Servicio Regional de Investigación y Desarrollo Agroalimentario (SERIDA), Deva Gijón, Asturias, Spain.
Animal Health Department, NEIKER-Instituto Vasco de Investigación y Desarrollo Agrario, Derio, Bizkaia, Spain.
PLoS One. 2020 Sep 3;15(9):e0236336. doi: 10.1371/journal.pone.0236336. eCollection 2020.
Bovine paratuberculosis (PTB) is a chronic granulomatous enteritis, caused by Mycobacterium avium subsp. paratuberculosis (MAP), responsible for important economic losses in the dairy industry. Current diagnostic methods have low sensitivities for detection of latent forms of MAP infection, defined by focal granulomatous lesions and scarce humoral response or MAP presence. In contrast, patent infections correspond to multifocal and diffuse types of enteritis where there is increased antibody production, and substantial mycobacterial load. Our previous RNA-Seq analysis allowed the selection of five candidate biomarkers overexpressed in peripheral blood of MAP infected Holstein cows with focal (ABCA13 and MMP8) and diffuse (FAM84A, SPARC and DES) lesions vs. control animals with no detectable PTB-associated lesions in intestine and regional lymph nodes.
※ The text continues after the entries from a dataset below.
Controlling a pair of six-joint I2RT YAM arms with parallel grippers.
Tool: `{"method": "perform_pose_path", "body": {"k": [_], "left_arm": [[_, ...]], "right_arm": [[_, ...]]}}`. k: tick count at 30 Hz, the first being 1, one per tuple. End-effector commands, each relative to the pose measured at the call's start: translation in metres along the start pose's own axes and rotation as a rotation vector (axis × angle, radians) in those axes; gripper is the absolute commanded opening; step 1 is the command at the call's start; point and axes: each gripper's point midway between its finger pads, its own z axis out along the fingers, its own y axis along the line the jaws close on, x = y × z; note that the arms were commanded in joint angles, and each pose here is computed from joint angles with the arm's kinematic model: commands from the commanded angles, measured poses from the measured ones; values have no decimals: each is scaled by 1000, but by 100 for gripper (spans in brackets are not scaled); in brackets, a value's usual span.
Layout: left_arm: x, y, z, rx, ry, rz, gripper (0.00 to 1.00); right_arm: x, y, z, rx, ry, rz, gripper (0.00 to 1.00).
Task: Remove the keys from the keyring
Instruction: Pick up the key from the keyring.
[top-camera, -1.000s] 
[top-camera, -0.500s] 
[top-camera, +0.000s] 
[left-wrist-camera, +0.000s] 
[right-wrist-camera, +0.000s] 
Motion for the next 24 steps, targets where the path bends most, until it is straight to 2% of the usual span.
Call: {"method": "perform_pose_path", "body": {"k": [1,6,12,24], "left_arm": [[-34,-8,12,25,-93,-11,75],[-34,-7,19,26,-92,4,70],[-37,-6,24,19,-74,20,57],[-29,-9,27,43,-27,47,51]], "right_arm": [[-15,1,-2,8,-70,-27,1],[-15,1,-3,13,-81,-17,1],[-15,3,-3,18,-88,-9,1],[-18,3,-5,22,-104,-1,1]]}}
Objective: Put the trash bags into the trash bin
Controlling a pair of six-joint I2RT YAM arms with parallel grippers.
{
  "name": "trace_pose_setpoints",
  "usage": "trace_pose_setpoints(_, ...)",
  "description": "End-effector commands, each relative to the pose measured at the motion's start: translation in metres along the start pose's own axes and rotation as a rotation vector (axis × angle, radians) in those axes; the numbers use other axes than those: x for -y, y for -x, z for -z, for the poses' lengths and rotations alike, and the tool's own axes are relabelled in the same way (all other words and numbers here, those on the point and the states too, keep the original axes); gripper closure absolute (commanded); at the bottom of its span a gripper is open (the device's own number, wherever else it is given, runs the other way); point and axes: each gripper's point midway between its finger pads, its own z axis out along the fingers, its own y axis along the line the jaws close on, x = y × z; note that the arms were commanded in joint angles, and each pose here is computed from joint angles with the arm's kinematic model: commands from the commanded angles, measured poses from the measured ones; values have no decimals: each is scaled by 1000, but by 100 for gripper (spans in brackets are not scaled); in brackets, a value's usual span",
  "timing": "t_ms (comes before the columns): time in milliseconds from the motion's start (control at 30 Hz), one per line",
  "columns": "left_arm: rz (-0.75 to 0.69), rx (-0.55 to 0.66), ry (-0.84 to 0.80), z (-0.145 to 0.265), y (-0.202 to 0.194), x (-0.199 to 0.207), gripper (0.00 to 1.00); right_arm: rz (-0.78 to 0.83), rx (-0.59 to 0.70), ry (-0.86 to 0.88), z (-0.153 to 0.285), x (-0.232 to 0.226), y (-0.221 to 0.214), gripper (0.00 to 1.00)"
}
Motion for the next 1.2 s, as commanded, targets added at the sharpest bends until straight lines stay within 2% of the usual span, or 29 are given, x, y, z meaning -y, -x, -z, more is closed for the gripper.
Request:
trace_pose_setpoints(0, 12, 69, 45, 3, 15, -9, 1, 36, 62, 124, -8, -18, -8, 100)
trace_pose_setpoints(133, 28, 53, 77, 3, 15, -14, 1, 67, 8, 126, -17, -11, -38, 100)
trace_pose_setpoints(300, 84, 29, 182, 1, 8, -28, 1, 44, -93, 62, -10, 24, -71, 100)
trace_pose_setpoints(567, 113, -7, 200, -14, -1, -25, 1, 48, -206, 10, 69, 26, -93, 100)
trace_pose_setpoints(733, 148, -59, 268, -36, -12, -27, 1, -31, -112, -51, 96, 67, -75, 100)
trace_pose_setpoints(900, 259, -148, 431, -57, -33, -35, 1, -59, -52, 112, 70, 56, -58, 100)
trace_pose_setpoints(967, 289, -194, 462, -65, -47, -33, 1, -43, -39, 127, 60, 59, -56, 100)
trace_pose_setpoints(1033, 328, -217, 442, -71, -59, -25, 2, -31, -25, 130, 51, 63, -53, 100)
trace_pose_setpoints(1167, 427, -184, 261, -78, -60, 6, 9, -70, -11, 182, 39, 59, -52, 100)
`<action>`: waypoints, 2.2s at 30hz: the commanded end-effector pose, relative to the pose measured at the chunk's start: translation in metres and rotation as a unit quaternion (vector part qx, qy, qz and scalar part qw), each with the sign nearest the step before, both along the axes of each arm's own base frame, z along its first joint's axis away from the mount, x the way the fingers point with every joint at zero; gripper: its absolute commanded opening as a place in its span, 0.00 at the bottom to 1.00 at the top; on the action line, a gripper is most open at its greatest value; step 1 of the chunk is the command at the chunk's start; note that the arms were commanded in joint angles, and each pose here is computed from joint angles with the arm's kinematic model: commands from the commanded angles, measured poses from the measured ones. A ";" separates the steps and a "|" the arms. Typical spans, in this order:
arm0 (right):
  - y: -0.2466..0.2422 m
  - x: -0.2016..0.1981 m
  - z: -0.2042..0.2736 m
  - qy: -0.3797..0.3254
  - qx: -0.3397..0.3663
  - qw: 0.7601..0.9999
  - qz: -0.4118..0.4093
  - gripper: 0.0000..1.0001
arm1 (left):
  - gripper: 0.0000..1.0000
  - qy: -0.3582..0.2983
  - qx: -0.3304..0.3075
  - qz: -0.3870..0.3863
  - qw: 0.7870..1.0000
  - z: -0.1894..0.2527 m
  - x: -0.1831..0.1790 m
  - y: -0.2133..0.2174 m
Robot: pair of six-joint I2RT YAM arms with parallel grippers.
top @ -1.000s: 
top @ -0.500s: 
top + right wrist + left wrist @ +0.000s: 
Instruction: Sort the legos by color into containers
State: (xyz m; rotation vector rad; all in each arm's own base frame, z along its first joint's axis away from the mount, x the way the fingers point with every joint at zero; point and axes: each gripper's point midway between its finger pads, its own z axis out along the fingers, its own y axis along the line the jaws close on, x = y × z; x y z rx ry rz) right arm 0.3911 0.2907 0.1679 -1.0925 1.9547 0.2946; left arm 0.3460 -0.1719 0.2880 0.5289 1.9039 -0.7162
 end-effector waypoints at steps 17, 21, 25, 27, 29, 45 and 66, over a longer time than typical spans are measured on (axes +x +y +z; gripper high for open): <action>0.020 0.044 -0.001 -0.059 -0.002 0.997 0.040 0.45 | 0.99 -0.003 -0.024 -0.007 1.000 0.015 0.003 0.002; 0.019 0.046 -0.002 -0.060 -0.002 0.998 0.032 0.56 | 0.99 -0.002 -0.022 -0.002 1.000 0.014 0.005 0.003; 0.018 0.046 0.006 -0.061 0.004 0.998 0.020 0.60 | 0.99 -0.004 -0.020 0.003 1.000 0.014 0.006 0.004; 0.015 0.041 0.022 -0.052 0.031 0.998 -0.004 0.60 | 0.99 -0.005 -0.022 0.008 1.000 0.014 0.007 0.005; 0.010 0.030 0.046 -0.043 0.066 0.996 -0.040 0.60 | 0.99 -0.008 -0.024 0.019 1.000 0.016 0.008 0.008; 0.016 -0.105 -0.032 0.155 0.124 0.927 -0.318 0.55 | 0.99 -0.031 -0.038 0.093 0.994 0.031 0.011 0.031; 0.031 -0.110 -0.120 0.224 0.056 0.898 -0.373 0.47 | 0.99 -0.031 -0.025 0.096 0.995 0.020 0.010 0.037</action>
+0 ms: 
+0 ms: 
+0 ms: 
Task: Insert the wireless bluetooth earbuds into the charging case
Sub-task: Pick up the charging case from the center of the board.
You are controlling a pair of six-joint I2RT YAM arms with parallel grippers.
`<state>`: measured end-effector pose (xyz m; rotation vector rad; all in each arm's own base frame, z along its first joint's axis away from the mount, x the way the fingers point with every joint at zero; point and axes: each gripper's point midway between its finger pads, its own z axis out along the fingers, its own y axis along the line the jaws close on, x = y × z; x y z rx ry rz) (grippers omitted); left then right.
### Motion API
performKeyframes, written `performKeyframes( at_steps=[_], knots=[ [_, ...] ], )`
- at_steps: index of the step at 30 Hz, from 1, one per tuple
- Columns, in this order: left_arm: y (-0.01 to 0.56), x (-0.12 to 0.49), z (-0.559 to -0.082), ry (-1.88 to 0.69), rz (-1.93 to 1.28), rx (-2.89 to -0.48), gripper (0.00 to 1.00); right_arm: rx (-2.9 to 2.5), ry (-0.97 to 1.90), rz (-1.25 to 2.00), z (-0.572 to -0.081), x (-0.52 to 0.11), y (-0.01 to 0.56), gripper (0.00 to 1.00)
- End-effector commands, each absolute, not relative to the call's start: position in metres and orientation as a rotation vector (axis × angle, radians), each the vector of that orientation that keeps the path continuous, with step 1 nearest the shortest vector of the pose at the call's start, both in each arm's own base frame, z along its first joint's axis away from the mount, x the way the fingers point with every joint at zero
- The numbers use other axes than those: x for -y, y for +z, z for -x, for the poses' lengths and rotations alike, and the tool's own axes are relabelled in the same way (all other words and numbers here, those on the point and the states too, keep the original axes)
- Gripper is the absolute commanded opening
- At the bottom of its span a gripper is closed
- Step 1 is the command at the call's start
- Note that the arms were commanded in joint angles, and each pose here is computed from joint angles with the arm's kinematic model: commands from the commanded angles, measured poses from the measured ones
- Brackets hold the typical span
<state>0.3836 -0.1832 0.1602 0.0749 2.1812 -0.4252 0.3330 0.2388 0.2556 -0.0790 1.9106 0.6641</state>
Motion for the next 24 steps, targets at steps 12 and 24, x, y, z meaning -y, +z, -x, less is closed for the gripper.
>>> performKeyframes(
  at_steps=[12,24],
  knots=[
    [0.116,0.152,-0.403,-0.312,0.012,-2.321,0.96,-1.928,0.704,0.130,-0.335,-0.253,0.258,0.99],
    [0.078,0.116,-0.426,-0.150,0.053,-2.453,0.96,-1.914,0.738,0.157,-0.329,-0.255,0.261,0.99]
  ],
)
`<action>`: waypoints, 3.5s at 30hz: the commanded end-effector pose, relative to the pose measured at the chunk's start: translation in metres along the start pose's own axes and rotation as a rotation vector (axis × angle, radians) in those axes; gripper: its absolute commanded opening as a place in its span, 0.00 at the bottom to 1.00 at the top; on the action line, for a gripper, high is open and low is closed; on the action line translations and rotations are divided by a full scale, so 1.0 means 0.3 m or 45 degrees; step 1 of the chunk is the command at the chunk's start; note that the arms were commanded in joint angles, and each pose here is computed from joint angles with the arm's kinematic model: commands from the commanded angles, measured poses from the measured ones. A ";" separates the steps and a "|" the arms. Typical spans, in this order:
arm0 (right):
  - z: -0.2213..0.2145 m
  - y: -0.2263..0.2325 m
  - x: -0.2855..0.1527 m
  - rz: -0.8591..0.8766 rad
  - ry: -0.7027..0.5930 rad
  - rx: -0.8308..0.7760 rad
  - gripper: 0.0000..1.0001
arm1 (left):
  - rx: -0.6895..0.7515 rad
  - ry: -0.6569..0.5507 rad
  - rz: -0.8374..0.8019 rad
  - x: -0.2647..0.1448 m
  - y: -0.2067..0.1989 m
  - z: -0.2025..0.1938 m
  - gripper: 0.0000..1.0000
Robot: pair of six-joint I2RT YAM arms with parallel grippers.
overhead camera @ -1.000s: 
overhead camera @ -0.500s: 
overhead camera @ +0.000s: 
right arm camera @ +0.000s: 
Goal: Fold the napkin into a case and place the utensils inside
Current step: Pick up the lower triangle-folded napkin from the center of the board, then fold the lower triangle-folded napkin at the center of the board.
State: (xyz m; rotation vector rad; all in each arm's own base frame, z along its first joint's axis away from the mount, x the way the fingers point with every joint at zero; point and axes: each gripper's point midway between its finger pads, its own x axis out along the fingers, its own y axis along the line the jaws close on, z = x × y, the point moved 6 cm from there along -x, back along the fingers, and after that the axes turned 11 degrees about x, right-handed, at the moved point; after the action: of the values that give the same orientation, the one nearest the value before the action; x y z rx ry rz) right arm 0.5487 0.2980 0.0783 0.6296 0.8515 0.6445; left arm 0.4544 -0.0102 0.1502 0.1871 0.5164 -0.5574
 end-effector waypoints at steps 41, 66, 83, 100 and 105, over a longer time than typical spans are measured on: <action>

The aim of the current study was to assess the PTB diagnostic potential of commercial ELISAs designed for the specific detection of these biomarkers. The ability of these ELISAs to identify animals with latent and/or patent forms of MAP infection was investigated using serum from naturally infected cattle (n = 88) and non-infected control animals (n = 67). ROC analysis revealed that the ABCA13-based ELISA showed the highest diagnostic accuracy for the detection of infected animals with focal lesions (AUC 0.837, sensitivity 79.25% and specificity 88.06%) and with any type of histological lesion (AUC 0.793, sensitivity 69.41% and specificity 86.57%) improving on the diagnostic performance of the popular IDEXX ELISA and other conventional diagnostic methods. SPARC and MMP8 showed the highest diagnostic accuracy for the detection of animals with multifocal (AUC 0.852) and diffuse lesions (AUC 0.831), respectively. In conclusion, our results suggest that quantification of ABCA13, SPARC and MMP8 by ELISA has the potential for implementation as a diagnostic tool to reliably identify MAP infection, greatly improving early detection of MAP latent infections when antibody responses and fecal shedding are undetectable using conventional diagnostic methods.
牛副结核病(PTB)是一种由鸟分枝杆菌副结核亚种(MAP)引起的慢性肉芽肿性肠炎,给奶牛养殖业造成了重大经济损失。目前的诊断方法对潜伏性 MAP 感染的检测灵敏度较低,这种感染的特征是局灶性肉芽肿病变和很少的体液反应或 MAP 存在。相比之下,显性感染对应于多灶性和弥漫性肠炎,在这种肠炎中抗体产生增加,并且存在大量的分枝杆菌负荷。我们之前的 RNA-Seq 分析选择了五个在局灶性(ABCA13 和 MMP8)和弥漫性(FAM84A、SPARC 和 DES)病变的 MAP 感染荷斯坦奶牛的外周血中过度表达的候选生物标志物,并与在肠道和区域淋巴结中没有检测到与 PTB 相关病变的对照动物进行比较。本研究的目的是评估针对这些生物标志物特异性检测而设计的商业 ELISA 在诊断 PTB 方面的潜力。使用来自自然感染牛(n=88)和非感染对照动物(n=67)的血清,研究了这些 ELISA 识别潜伏和/或显性 MAP 感染动物的能力。ROC 分析显示,基于 ABCA13 的 ELISA 对检测局灶性病变的感染动物具有最高的诊断准确性(AUC 0.837,敏感性 79.25%,特异性 88.06%)和任何类型的组织学病变(AUC 0.793,敏感性 69.41%,特异性 86.57%),优于流行的 IDEXX ELISA 和其他常规诊断方法的诊断性能。SPARC 和 MMP8 对检测多灶性(AUC 0.852)和弥漫性病变(AUC 0.831)动物的诊断准确性最高。总之,我们的结果表明,ELISA 定量检测 ABCA13、SPARC 和 MMP8 具有作为诊断工具的潜力,可可靠地识别 MAP 感染,当使用常规诊断方法无法检测到抗体反应和粪便脱落时,极大地提高了 MAP 潜伏感染的早期检测。